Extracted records

________________________________________

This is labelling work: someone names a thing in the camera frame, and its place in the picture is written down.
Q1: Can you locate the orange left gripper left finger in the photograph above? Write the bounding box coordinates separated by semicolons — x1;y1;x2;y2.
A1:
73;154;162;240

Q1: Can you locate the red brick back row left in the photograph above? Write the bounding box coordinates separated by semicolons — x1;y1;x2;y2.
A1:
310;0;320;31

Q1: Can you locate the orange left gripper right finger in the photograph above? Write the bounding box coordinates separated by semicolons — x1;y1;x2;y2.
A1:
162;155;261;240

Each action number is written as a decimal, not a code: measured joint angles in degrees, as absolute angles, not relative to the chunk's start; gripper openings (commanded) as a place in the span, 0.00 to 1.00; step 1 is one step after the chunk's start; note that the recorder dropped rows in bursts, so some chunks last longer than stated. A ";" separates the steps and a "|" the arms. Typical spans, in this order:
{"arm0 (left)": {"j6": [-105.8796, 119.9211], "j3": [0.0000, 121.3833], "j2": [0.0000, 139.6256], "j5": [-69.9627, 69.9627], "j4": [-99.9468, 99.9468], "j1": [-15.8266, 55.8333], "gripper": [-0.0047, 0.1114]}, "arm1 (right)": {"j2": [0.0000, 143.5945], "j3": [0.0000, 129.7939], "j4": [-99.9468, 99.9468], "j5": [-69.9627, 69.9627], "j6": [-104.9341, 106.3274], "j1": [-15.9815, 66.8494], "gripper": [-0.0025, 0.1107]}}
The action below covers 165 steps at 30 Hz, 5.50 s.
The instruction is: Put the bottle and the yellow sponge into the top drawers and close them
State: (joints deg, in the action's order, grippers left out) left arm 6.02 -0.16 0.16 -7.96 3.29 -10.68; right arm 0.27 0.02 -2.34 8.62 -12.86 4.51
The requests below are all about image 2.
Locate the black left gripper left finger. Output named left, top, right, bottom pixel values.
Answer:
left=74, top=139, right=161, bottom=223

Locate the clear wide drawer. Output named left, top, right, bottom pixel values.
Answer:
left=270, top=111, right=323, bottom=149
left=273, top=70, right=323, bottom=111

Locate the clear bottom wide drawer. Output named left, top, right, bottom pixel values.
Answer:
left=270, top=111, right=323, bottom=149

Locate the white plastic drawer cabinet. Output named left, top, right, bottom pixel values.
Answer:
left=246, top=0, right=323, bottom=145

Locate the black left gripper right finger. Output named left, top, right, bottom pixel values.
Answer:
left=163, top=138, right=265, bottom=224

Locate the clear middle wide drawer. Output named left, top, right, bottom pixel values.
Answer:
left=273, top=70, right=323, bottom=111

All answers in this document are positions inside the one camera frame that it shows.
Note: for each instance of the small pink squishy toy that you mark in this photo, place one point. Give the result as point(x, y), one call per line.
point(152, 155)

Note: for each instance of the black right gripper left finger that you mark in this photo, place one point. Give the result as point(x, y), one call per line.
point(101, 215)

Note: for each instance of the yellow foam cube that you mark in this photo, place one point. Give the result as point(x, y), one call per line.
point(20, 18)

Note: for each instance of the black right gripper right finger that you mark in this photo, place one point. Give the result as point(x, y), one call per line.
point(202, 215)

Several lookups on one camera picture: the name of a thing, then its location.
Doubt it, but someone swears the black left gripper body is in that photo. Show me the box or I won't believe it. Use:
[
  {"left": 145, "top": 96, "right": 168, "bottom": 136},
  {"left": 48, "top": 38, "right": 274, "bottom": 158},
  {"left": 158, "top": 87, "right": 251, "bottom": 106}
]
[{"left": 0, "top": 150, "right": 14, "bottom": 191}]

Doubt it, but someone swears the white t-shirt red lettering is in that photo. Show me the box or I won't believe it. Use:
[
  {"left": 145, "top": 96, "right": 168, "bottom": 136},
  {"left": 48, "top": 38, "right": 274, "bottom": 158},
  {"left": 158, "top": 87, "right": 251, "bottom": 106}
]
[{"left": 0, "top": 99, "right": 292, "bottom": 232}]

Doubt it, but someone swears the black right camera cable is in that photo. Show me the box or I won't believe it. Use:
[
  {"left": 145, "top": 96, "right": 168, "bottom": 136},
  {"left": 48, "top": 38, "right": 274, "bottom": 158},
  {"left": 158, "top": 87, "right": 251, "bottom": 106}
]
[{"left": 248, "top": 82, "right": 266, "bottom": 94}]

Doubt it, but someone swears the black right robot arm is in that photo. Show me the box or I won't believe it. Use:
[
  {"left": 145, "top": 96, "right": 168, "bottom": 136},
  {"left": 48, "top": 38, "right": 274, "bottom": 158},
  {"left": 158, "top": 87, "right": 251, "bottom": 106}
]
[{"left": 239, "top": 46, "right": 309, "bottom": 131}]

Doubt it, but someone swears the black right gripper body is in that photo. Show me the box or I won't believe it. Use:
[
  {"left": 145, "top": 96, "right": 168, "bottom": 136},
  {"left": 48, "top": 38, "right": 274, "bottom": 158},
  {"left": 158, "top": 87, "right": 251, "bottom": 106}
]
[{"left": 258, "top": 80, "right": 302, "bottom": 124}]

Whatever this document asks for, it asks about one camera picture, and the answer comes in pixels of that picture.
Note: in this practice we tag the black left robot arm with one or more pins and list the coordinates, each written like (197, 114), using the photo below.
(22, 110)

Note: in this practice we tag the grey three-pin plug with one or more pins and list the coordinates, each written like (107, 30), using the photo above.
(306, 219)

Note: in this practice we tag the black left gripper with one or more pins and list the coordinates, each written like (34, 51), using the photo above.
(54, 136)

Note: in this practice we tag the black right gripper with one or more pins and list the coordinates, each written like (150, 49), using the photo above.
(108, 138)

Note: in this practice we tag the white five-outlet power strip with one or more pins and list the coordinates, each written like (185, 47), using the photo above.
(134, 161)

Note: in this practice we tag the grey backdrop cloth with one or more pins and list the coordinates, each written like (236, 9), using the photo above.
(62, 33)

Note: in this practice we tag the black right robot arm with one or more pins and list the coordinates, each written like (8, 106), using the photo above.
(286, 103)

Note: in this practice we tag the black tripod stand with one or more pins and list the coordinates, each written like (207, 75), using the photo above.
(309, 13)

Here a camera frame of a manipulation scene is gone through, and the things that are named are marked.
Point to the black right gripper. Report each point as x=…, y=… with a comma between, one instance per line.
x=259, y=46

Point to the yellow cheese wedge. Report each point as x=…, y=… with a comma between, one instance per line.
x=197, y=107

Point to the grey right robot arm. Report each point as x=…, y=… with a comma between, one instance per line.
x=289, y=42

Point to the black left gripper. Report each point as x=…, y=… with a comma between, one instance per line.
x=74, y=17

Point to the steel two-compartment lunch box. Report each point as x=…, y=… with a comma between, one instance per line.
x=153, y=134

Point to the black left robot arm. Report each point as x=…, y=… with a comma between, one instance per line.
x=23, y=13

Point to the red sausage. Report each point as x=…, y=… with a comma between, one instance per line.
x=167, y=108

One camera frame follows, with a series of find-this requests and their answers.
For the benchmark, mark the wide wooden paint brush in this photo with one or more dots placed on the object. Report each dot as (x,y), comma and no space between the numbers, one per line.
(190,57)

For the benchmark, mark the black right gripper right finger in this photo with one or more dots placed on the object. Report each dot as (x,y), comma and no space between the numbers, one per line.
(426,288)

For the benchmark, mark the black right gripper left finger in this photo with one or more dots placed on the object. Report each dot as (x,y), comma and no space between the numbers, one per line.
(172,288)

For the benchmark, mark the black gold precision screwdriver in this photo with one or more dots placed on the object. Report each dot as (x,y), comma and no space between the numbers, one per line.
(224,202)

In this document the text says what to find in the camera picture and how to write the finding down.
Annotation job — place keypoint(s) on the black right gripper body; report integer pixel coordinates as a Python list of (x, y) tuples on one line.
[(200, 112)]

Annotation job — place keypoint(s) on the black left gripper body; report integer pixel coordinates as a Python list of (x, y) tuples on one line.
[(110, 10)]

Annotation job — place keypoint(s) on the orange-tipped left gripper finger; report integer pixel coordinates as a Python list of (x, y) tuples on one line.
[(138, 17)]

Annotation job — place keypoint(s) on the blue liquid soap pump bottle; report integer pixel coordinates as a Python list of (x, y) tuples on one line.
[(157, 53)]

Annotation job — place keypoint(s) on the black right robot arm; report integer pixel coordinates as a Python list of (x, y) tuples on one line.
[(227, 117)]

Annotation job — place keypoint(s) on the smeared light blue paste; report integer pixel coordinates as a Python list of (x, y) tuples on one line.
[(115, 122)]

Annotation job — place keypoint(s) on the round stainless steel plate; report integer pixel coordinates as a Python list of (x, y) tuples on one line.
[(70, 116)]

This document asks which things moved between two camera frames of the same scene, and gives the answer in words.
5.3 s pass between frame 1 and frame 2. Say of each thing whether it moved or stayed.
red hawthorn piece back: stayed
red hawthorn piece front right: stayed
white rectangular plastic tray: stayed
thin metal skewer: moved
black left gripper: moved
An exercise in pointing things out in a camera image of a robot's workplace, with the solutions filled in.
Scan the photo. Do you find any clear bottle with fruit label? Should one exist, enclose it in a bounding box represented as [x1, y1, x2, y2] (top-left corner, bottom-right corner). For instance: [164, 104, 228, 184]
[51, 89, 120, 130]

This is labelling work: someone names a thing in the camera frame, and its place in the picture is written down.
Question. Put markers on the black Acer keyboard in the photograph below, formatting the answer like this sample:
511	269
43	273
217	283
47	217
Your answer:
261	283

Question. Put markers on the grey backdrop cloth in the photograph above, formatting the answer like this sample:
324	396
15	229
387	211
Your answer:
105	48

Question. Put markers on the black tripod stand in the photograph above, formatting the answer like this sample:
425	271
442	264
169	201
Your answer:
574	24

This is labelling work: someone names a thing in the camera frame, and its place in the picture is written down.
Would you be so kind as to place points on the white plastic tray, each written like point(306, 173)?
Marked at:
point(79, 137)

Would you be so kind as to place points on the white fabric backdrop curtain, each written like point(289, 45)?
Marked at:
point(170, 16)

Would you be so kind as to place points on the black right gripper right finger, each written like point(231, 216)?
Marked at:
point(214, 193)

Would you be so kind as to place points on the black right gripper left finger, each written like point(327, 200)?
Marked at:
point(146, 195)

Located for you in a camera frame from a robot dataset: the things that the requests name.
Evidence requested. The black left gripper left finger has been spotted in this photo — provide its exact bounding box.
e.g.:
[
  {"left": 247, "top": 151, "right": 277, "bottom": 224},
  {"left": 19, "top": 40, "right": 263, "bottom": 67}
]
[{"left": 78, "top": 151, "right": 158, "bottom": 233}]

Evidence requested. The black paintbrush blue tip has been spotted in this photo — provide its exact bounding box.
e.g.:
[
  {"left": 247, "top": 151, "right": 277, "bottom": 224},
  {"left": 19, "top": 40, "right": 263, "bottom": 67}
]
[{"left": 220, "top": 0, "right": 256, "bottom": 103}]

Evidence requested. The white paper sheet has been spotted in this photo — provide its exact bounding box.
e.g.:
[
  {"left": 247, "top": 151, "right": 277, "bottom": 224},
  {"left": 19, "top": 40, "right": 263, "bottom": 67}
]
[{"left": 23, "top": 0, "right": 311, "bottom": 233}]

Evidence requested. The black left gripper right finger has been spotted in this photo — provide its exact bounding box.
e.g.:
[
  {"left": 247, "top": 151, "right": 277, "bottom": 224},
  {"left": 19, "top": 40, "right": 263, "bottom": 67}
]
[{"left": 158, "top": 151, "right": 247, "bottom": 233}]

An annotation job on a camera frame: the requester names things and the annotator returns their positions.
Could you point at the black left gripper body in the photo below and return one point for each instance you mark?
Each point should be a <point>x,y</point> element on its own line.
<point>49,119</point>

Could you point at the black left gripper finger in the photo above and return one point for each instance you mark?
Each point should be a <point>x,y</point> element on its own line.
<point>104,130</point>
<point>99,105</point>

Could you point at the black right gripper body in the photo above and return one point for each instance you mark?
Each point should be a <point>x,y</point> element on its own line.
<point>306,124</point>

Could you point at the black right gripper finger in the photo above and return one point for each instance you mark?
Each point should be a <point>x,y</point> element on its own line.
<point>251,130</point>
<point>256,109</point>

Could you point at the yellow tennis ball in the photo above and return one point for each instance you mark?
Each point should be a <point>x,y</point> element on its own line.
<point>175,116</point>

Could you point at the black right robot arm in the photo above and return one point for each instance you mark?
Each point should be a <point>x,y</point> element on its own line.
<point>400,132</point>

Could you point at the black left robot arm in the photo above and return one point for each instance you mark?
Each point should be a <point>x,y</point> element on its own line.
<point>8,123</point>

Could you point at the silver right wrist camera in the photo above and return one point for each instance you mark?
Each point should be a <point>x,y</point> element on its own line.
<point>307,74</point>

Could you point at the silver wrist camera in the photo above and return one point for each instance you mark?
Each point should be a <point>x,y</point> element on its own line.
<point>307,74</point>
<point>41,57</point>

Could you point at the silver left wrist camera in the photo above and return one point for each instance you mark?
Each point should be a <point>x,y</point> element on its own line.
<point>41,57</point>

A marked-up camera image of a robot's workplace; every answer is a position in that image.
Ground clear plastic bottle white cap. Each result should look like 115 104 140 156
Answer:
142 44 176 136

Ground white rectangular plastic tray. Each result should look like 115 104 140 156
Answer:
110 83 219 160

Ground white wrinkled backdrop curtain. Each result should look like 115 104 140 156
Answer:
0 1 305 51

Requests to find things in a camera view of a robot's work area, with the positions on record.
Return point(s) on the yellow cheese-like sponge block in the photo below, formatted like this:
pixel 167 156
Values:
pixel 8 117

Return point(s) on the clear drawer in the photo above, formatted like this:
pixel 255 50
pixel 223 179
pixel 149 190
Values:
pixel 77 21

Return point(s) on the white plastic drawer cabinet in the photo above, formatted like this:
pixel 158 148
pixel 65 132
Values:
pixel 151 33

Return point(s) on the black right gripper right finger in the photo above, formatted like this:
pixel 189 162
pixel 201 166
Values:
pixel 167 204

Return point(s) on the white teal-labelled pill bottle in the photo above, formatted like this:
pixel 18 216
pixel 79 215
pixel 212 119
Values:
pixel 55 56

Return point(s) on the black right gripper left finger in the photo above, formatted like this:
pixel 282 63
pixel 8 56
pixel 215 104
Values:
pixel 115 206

________________________________________

* _WHAT YOU HAVE TO DO_
In the entries above, copy the lines from the one that contains "Ground white wrinkled" through the last line, exactly as they appear.

* _EXERCISE RESPONSE_
Ground white wrinkled backdrop curtain. Each result should look like 115 104 140 156
Answer:
0 1 305 51

Requests to find things in a camera view of a robot's work area, with the positions on record.
Return point(s) on the yellow cheese-like sponge block in the photo below, formatted like this:
pixel 167 156
Values:
pixel 8 117

Return point(s) on the clear drawer in the photo above, formatted like this:
pixel 255 50
pixel 223 179
pixel 149 190
Values:
pixel 77 21

Return point(s) on the white plastic drawer cabinet in the photo above, formatted like this:
pixel 158 148
pixel 65 132
Values:
pixel 151 33

Return point(s) on the black right gripper right finger in the photo above, formatted like this:
pixel 189 162
pixel 201 166
Values:
pixel 167 204

Return point(s) on the white teal-labelled pill bottle in the photo above, formatted like this:
pixel 18 216
pixel 79 215
pixel 212 119
Values:
pixel 55 56

Return point(s) on the black right gripper left finger in the photo above, formatted like this:
pixel 282 63
pixel 8 56
pixel 215 104
Values:
pixel 115 206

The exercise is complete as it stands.